Stored data:
————————

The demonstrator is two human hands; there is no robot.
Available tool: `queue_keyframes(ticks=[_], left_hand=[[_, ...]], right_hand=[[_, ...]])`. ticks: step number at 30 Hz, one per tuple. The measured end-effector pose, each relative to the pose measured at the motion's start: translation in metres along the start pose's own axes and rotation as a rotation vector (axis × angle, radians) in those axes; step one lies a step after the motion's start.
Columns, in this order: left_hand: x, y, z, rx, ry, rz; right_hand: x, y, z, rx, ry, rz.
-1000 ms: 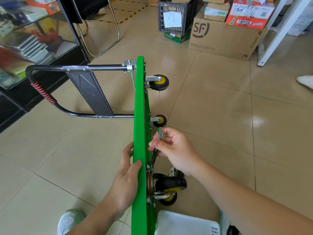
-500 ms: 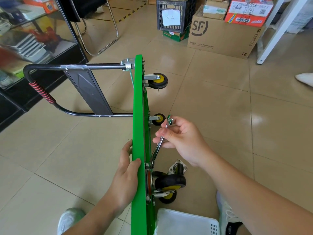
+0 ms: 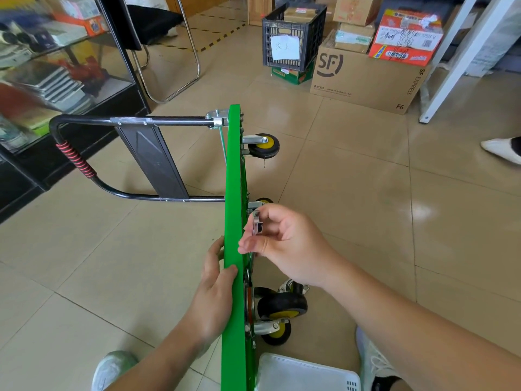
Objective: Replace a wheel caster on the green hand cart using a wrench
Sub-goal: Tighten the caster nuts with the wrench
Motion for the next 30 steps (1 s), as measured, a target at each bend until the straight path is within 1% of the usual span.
queue_keyframes(ticks=[6,15,22,24,27,30], left_hand=[[0.000,0.001,0.001,-0.001,-0.004,-0.003],[0.001,0.004,0.002,0.003,-0.007,0.014],[0.001,-0.003,-0.001,0.035,-0.007,-0.013],[0.001,-0.003,-0.001,0.037,-0.007,-0.017],[0.001,-0.002,-0.001,0.035,-0.005,-0.011],[0.002,-0.001,-0.001,0.038,-0.004,-0.010]], right_hand=[[0.004,0.002,-0.002,-0.031,-0.005,-0.013],[0.008,-0.002,-0.004,-0.027,-0.005,-0.004],[0.017,-0.006,-0.023,-0.130,0.040,-0.044],[0.018,-0.011,-0.028,-0.168,0.024,-0.060],[0.016,-0.012,-0.031,-0.183,-0.039,-0.016],[0.017,-0.011,-0.026,-0.159,-0.016,-0.034]])
Point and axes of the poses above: each hand's wrist, its own z-axis towards the middle knuckle, its own x-axis out of the palm, y = z × x, the point moved 5 cm from there along z, towards the middle knuckle, and after that the axes turned 14 degrees about z, right-handed, at the moved point
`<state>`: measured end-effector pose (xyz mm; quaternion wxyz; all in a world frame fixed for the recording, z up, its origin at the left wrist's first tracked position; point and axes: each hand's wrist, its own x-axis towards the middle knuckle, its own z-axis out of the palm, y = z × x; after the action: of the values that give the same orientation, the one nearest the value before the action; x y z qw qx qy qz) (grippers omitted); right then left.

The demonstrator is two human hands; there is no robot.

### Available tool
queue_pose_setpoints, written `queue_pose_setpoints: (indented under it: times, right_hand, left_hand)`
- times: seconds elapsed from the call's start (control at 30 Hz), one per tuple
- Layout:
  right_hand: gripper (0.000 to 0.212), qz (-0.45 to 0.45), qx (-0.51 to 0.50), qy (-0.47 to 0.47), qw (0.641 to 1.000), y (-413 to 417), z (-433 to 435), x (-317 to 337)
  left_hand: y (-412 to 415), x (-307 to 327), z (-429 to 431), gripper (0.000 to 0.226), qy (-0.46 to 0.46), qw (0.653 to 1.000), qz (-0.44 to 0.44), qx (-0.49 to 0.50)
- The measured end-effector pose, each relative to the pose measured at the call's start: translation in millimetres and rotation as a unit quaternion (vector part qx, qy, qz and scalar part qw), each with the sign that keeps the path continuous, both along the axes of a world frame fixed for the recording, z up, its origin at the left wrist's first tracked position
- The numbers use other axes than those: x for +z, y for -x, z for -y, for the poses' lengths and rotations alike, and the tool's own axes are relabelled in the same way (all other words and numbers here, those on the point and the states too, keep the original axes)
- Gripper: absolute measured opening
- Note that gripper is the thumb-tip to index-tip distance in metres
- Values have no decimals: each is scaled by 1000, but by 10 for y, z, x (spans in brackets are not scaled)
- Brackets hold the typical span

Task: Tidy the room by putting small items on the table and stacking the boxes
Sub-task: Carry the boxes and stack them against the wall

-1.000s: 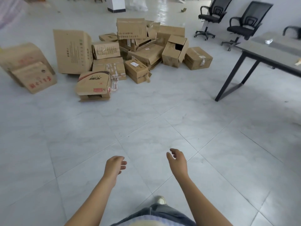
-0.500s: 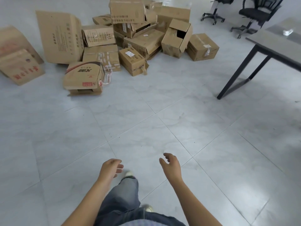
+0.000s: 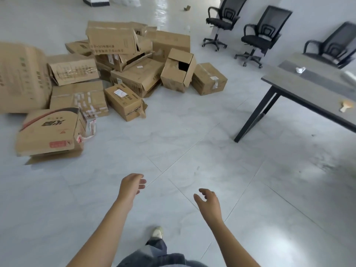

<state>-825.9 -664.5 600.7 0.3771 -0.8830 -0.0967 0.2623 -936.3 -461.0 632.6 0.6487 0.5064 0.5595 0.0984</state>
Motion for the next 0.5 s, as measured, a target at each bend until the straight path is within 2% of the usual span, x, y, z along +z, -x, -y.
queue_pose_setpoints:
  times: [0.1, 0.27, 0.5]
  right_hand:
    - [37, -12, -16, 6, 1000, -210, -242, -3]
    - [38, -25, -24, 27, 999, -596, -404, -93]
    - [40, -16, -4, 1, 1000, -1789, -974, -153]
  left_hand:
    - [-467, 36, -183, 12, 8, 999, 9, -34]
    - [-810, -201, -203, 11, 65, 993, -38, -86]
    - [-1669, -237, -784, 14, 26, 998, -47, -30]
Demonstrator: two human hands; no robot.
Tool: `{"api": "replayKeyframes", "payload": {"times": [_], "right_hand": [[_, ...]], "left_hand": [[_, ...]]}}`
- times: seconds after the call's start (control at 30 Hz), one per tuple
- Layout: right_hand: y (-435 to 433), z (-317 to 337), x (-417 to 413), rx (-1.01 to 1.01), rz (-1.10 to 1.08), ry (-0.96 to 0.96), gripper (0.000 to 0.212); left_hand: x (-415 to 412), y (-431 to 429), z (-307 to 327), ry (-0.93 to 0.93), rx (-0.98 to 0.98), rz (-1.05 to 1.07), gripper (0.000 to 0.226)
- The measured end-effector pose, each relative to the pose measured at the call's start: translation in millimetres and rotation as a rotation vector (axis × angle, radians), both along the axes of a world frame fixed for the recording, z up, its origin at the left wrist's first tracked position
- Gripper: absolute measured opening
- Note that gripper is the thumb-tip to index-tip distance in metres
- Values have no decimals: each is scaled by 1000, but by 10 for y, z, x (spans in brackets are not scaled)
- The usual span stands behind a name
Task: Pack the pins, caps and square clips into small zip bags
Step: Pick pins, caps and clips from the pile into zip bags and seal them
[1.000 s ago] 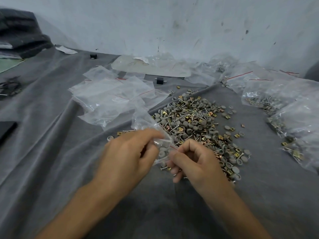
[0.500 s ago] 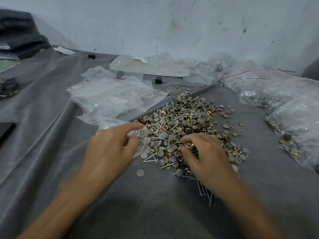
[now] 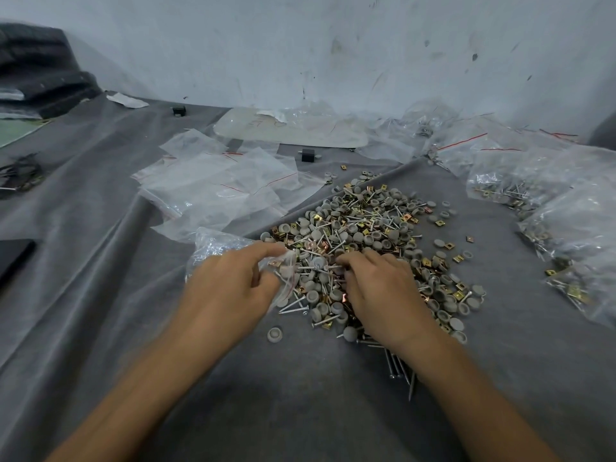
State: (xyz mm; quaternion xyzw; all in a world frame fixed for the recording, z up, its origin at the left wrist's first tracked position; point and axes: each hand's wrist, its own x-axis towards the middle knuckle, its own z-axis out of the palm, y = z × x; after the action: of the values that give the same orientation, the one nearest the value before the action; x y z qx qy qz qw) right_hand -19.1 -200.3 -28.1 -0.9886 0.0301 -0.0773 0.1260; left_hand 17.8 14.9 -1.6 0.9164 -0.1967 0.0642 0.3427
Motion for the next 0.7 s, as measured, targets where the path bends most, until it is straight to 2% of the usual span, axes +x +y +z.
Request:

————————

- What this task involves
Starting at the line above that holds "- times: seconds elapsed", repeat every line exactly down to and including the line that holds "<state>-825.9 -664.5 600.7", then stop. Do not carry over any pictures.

- Exercise response
- times: seconds elapsed from the call's start (control at 30 Hz), one per tuple
- Layout:
  right_hand: gripper (0.000 to 0.212), qz (-0.45 to 0.45), qx (-0.51 to 0.50), qy (-0.47 to 0.47), qw (0.641 to 1.000), y (-413 to 417), z (-433 to 435), x (-317 to 337)
  left_hand: y (-412 to 415), x (-307 to 327), z (-429 to 431), gripper (0.000 to 0.226), qy (-0.46 to 0.46), qw (0.653 to 1.000), qz (-0.44 to 0.44), qx (-0.49 to 0.50)
- The measured end-effector pose, each relative to the pose measured at the call's start: translation in millimetres and rotation as a unit quaternion (vector part qx, qy, qz and scalar part qw), each with the sign that keeps the path continuous, both along the axes of a world frame fixed for the recording, z up, its origin at the left wrist's first tracked position
- The numbers use other axes than those: x for +z, y for -x, z for -y, for the poses' lengths and rotations alike, and the tool's own axes are relabelled in the same way (all other words and numbers here, those on the point and the states too, keep the original axes)
- Gripper: absolute measured opening
- Note that gripper is the thumb-tip to index-tip distance in metres
- Values have no decimals: each is scaled by 1000, but by 10 for y, z, x (spans in brackets are not scaled)
- Brackets hold the typical span

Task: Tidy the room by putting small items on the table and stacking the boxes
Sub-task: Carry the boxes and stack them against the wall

-1.000s: 
-0.500s: 
+0.000s: 

<state>-825.9 -664.5 600.7 0.3771 -0.8830 -0.0967 0.2623 -936.3 -461.0 632.6 0.6487 0.5064 0.5595 0.0984</state>

There is no more output for this exercise.